Celastrol Protects against Obesity and Metabolic Dysfunction through Activation of a HSF1-PGC1α Transcriptional Axis.

Author information

1
Genetics of Development and Disease Branch, National Institute of Diabetes and Digestive and Kidney Diseases, National Institutes of Health, Bethesda, MD 20892, USA.
2
Mouse Metabolism Core, National Institute of Diabetes and Digestive and Kidney Diseases, National Institutes of Health, Bethesda, MD 20892, USA.
3
Clinical Endocrine Section, National Institute of Diabetes and Digestive and Kidney Diseases, National Institutes of Health, Bethesda, MD 20892, USA.
4
Center for Molecular Medicine, National Heart, Lung, and Blood Institute, National Institutes of Health, Bethesda, MD 20892, USA.
5
Genetics of Development and Disease Branch, National Institute of Diabetes and Digestive and Kidney Diseases, National Institutes of Health, Bethesda, MD 20892, USA. Electronic address: elisabettam@niddk.nih.gov.

Abstract

Altering the balance between energy intake and expenditure is a potential strategy for treating obesity and metabolic syndrome. Nonetheless, despite years of progress in identifying diverse molecular targets, biological-based therapies are limited. Here we demonstrate that heat shock factor 1 (HSF1) regulates energy expenditure through activation of a PGC1α-dependent metabolic program in adipose tissues and muscle.
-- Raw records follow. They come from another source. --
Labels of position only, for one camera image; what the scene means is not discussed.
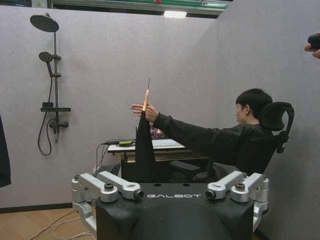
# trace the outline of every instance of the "black chair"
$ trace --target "black chair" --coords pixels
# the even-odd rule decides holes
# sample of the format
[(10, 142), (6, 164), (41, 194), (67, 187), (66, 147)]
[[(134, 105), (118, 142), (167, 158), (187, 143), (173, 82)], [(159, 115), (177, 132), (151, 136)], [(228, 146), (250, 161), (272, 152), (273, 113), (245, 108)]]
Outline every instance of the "black chair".
[[(283, 123), (284, 113), (288, 115), (286, 129)], [(278, 132), (277, 135), (262, 136), (249, 139), (237, 156), (235, 167), (248, 175), (252, 173), (263, 174), (267, 168), (275, 151), (279, 154), (285, 150), (285, 143), (288, 142), (289, 132), (294, 121), (295, 110), (290, 103), (273, 102), (263, 108), (259, 116), (262, 128)], [(205, 171), (200, 167), (190, 165), (180, 161), (172, 161), (170, 166), (186, 175), (188, 182), (212, 182), (226, 176), (229, 172), (221, 171), (221, 167), (214, 164), (214, 159), (210, 159)]]

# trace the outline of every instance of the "shower head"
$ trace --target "shower head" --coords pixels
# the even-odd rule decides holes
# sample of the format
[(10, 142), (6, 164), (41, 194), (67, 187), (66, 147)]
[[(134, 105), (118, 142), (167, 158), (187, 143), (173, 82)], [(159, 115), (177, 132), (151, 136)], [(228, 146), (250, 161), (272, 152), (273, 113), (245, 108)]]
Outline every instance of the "shower head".
[(51, 69), (51, 65), (50, 65), (50, 62), (52, 61), (52, 55), (50, 53), (48, 53), (47, 51), (43, 51), (43, 52), (40, 52), (39, 58), (41, 61), (46, 63), (46, 65), (48, 67), (49, 75), (50, 75), (50, 77), (52, 77), (53, 74), (52, 74), (52, 69)]
[(43, 61), (45, 63), (50, 63), (52, 61), (52, 56), (47, 51), (40, 52), (39, 58), (41, 61)]
[(37, 29), (48, 33), (54, 33), (59, 30), (58, 23), (53, 20), (48, 13), (45, 15), (32, 15), (30, 17), (30, 22)]

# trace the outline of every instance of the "white cable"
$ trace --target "white cable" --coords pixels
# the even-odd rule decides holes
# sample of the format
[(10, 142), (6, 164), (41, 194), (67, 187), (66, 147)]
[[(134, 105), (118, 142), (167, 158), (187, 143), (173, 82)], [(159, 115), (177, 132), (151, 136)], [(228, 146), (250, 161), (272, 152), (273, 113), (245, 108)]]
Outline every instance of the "white cable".
[(80, 219), (80, 217), (77, 217), (77, 218), (73, 218), (73, 219), (70, 219), (70, 220), (66, 220), (66, 221), (63, 221), (63, 222), (60, 222), (60, 223), (57, 223), (57, 224), (53, 225), (53, 226), (52, 226), (52, 227), (54, 227), (53, 230), (52, 230), (52, 235), (53, 235), (53, 237), (56, 238), (56, 239), (60, 239), (60, 240), (74, 240), (74, 239), (79, 238), (79, 237), (82, 237), (82, 236), (91, 236), (94, 240), (96, 240), (95, 236), (94, 236), (92, 233), (90, 233), (89, 231), (88, 231), (88, 232), (81, 232), (81, 233), (78, 233), (77, 235), (74, 235), (74, 236), (66, 236), (66, 237), (59, 237), (59, 236), (57, 236), (57, 235), (55, 234), (56, 229), (57, 229), (60, 225), (65, 224), (65, 223), (68, 223), (68, 222), (72, 222), (72, 221), (75, 221), (75, 220), (79, 220), (79, 219)]

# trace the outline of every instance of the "shower shelf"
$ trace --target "shower shelf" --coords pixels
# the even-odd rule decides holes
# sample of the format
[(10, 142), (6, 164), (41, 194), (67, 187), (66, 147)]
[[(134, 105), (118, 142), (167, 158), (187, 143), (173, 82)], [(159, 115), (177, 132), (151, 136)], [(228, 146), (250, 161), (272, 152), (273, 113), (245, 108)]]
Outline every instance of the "shower shelf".
[(71, 112), (70, 107), (41, 107), (41, 112)]

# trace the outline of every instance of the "man's hand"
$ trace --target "man's hand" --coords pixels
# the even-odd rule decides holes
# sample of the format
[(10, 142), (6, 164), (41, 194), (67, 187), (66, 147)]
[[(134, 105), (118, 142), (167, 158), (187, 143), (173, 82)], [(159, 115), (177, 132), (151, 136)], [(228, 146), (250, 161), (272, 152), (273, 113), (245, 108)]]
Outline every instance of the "man's hand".
[(312, 56), (314, 56), (317, 59), (320, 59), (320, 49), (319, 50), (315, 50), (311, 48), (311, 44), (308, 43), (307, 45), (305, 45), (304, 50), (306, 52), (313, 52)]
[[(130, 109), (133, 110), (134, 114), (137, 114), (141, 117), (142, 108), (144, 107), (143, 104), (131, 104)], [(145, 119), (148, 122), (154, 123), (156, 118), (158, 117), (159, 112), (156, 111), (155, 107), (152, 106), (150, 103), (147, 104), (145, 109)]]

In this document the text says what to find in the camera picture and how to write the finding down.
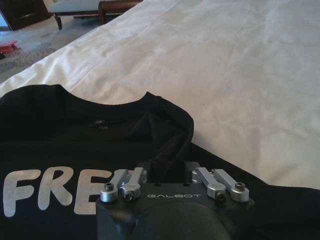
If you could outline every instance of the mattress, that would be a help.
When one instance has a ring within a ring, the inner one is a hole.
[[[0,84],[0,97],[61,84],[113,105],[149,91],[190,113],[193,143],[268,184],[320,189],[319,10],[316,0],[144,0]]]

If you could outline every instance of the patterned rug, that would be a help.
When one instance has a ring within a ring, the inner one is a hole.
[[[0,32],[0,42],[17,40],[18,48],[0,60],[0,83],[99,26],[98,18],[54,17],[16,31]]]

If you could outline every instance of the dark wooden cabinet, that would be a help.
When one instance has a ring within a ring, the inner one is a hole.
[[[50,17],[43,0],[0,0],[0,11],[12,30]]]

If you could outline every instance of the black t-shirt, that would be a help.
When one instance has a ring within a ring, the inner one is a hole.
[[[183,182],[184,161],[222,168],[247,184],[255,207],[231,216],[240,238],[319,236],[319,191],[269,186],[192,144],[193,131],[187,112],[151,93],[121,105],[89,102],[60,85],[5,94],[0,239],[96,239],[95,200],[115,170],[150,162],[150,182]]]

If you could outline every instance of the metal clamp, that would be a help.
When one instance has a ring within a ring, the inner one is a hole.
[[[111,203],[118,199],[118,190],[123,190],[123,197],[127,201],[132,201],[141,195],[139,183],[146,183],[147,171],[143,167],[136,167],[134,171],[119,169],[114,171],[114,176],[110,182],[104,184],[100,191],[101,202]]]
[[[249,189],[242,182],[236,182],[223,169],[214,169],[212,174],[215,179],[226,186],[232,200],[240,203],[249,201]]]
[[[207,195],[214,200],[225,200],[226,186],[215,180],[205,167],[196,167],[195,170],[192,171],[192,182],[202,182],[206,186]]]

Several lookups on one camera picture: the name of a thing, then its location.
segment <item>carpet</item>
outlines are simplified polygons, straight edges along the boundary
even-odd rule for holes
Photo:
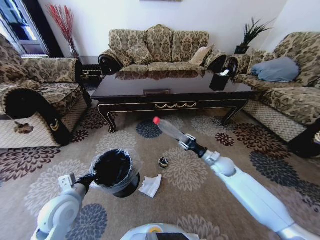
[[[265,127],[240,112],[228,126],[225,110],[157,112],[200,145],[231,158],[244,172],[277,196],[301,226],[320,234],[320,162],[302,159]],[[136,191],[117,198],[90,189],[68,240],[119,240],[148,223],[178,225],[208,240],[273,240],[278,237],[256,222],[197,156],[184,151],[152,123],[155,113],[114,114],[111,134],[97,108],[85,114],[64,147],[0,150],[0,239],[30,239],[42,206],[61,191],[58,177],[86,174],[94,156],[107,149],[135,149],[144,176],[162,174],[154,199]],[[158,160],[166,157],[168,168]]]

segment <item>dark wooden coffee table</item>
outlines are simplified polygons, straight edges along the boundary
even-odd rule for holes
[[[210,71],[118,72],[104,78],[92,95],[97,109],[116,131],[111,113],[231,108],[222,124],[241,111],[255,92]]]

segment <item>sofa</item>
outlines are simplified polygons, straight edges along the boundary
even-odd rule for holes
[[[67,145],[91,105],[74,58],[21,58],[0,35],[0,149]]]
[[[293,32],[273,53],[252,52],[228,60],[234,81],[258,91],[244,110],[286,141],[297,155],[319,155],[314,137],[320,131],[320,32]],[[299,66],[294,81],[266,82],[250,74],[254,64],[280,57],[289,57]]]
[[[113,29],[109,32],[109,46],[120,51],[144,43],[153,57],[149,64],[130,64],[123,67],[116,54],[108,49],[98,60],[103,75],[120,72],[148,71],[201,71],[212,70],[220,72],[226,54],[213,50],[201,66],[190,64],[188,61],[201,47],[208,45],[209,34],[206,31],[174,31],[161,24],[148,30]]]

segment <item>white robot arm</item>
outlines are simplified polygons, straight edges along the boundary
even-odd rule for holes
[[[64,239],[82,208],[82,201],[90,184],[85,181],[76,183],[73,173],[59,177],[58,181],[62,193],[45,204],[40,211],[38,227],[31,240]]]
[[[252,176],[239,169],[230,158],[198,145],[189,134],[184,136],[179,145],[198,154],[259,223],[284,240],[320,240],[319,236],[297,225],[286,206]]]

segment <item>white wall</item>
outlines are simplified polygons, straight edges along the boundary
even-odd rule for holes
[[[210,33],[215,49],[232,54],[243,40],[245,23],[251,17],[263,22],[275,19],[287,0],[39,0],[57,41],[66,56],[69,47],[48,14],[46,5],[67,5],[74,13],[74,36],[82,56],[98,56],[108,49],[110,29],[146,30],[163,24],[173,30],[203,30]],[[250,45],[260,47],[267,33]]]
[[[293,32],[320,32],[320,0],[288,0],[262,49],[272,52],[285,36]]]

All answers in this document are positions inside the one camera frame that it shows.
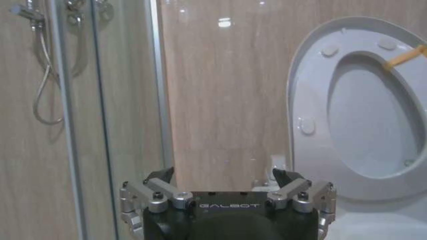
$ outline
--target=wood-grain wall
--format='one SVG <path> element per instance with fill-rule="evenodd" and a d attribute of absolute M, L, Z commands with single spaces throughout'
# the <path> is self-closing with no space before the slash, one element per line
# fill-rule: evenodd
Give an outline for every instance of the wood-grain wall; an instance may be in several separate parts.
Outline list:
<path fill-rule="evenodd" d="M 0 2 L 0 239 L 77 239 L 64 125 L 33 117 L 43 70 L 32 53 L 29 22 Z M 45 118 L 61 116 L 60 92 L 49 83 L 40 100 Z"/>

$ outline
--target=shower
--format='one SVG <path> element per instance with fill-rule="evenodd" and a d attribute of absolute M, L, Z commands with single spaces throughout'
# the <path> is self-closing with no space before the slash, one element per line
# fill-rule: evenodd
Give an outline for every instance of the shower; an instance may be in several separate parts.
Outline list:
<path fill-rule="evenodd" d="M 97 21 L 101 25 L 107 24 L 115 15 L 113 7 L 107 0 L 95 0 L 95 11 L 97 13 Z M 84 36 L 84 6 L 85 0 L 64 0 L 64 7 L 67 8 L 67 25 L 68 31 L 76 35 L 76 56 L 71 69 L 72 77 L 77 77 L 85 70 L 87 67 L 87 56 L 85 56 L 85 36 Z M 36 95 L 32 102 L 32 113 L 35 118 L 44 125 L 56 125 L 63 122 L 64 117 L 49 120 L 44 118 L 39 111 L 40 98 L 44 93 L 44 89 L 48 81 L 53 81 L 60 89 L 60 78 L 56 71 L 55 60 L 52 57 L 52 46 L 51 38 L 52 32 L 49 28 L 49 19 L 40 12 L 40 0 L 27 0 L 25 5 L 15 4 L 9 9 L 11 13 L 21 16 L 29 20 L 29 27 L 32 31 L 32 50 L 43 69 L 43 78 L 39 84 Z"/>

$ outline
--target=shower glass panel
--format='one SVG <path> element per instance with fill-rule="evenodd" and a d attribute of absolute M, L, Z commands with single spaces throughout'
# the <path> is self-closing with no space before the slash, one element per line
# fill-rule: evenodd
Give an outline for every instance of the shower glass panel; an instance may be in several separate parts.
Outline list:
<path fill-rule="evenodd" d="M 51 2 L 59 20 L 56 49 L 63 51 L 64 117 L 81 232 L 87 239 L 131 239 L 120 221 L 120 186 L 124 181 L 141 182 L 172 161 L 161 122 L 165 101 L 159 98 L 159 93 L 164 97 L 157 86 L 161 61 L 155 55 L 151 1 Z M 73 9 L 81 13 L 77 20 Z M 79 35 L 84 36 L 84 71 L 73 76 Z"/>

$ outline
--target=toilet
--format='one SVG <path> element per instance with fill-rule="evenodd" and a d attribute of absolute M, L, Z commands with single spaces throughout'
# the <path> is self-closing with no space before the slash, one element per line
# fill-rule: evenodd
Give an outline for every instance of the toilet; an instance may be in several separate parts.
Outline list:
<path fill-rule="evenodd" d="M 346 17 L 295 53 L 287 81 L 292 168 L 338 188 L 330 240 L 427 239 L 427 43 Z"/>

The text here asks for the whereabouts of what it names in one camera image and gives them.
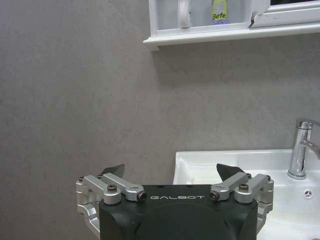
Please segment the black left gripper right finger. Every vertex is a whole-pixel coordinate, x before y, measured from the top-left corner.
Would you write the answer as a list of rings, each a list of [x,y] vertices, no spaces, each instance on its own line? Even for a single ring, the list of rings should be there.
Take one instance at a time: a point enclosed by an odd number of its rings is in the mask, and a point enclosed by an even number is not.
[[[210,187],[210,198],[213,201],[226,201],[230,195],[234,200],[243,205],[257,202],[257,225],[259,232],[267,220],[267,214],[273,210],[274,181],[269,175],[251,174],[244,172],[236,166],[218,163],[217,172],[222,180]]]

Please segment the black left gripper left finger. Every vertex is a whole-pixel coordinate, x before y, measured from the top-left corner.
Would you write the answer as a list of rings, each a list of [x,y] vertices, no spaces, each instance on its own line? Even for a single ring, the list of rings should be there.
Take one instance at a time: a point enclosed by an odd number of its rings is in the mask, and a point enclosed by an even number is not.
[[[122,197],[129,202],[140,203],[147,199],[147,193],[140,184],[122,178],[125,165],[105,168],[99,175],[81,176],[76,181],[77,211],[84,217],[85,224],[96,237],[101,236],[99,202],[108,206],[117,205]]]
Genetic modulation of HSF1 levels altered white fat remodeling and thermogenesis, and pharmacological activation of HSF1 via celastrol was associated with enhanced energy expenditure, increased mitochondrial function in fat and muscle and protection against obesity, insulin resistance, and hepatic steatosis during high-fat diet regimens. The beneficial metabolic changes elicited by celastrol were abrogated in HSF1 knockout mice. Overall, our findings identify the temperature sensor HSF1 as a regulator of energy metabolism and demonstrate that augmenting HSF1 via celastrol represents a possible therapeutic strategy to treat obesity and its myriad metabolic consequences.

PMID:
26344102
DOI:
10.1016/j.cmet.2015.08.005
[Indexed for MEDLINE]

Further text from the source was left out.